### TASK TO COMPLETE:
Retype all of the data exactly as given.

### DATA EXCERPT:
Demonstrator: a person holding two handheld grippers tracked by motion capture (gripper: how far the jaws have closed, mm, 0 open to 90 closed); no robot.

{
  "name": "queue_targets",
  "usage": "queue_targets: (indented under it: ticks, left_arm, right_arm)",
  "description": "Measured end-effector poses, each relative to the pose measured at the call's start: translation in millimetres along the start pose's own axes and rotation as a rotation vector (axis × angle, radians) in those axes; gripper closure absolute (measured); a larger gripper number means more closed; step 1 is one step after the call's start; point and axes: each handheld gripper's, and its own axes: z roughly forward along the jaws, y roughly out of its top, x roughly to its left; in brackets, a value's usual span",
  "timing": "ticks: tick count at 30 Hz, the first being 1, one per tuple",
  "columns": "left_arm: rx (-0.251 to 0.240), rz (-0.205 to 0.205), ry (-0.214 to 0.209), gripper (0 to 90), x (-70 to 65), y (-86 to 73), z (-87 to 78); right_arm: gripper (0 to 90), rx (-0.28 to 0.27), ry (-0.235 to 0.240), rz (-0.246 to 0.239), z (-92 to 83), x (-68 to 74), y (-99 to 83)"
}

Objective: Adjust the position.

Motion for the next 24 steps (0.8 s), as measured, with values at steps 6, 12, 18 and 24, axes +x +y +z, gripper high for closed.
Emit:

### RESPONSE TO THIS EXERCISE:
Demonstrator: a person holding two handheld grippers tracked by motion capture (gripper: how far the jaws have closed, mm, 0 open to 90 closed); no robot.

{
  "name": "queue_targets",
  "usage": "queue_targets: (indented under it: ticks, left_arm, right_arm)",
  "description": "Measured end-effector poses, each relative to the pose measured at the call's start: translation in millimetres along the start pose's own axes and rotation as a rotation vector (axis × angle, radians) in those axes; gripper closure absolute (measured); a larger gripper number means more closed; step 1 is one step after the call's start; point and axes: each handheld gripper's, and its own axes: z roughly forward along the jaws, y roughly out of its top, x roughly to its left; in brackets, a value's usual span",
  "timing": "ticks: tick count at 30 Hz, the first being 1, one per tuple",
  "columns": "left_arm: rx (-0.251 to 0.240), rz (-0.205 to 0.205), ry (-0.214 to 0.209), gripper (0 to 90), x (-70 to 65), y (-86 to 73), z (-87 to 78); right_arm: gripper (0 to 90), rx (-0.28 to 0.27), ry (-0.235 to 0.240), rz (-0.246 to 0.239), z (-92 to 83), x (-68 to 74), y (-99 to 83)"
}

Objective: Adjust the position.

Motion for the next 24 steps (0.8 s), as measured, with values at steps 6, 12, 18 and 24, axes +x +y +z, gripper high for closed.
Emit:

There is nothing further to this answer.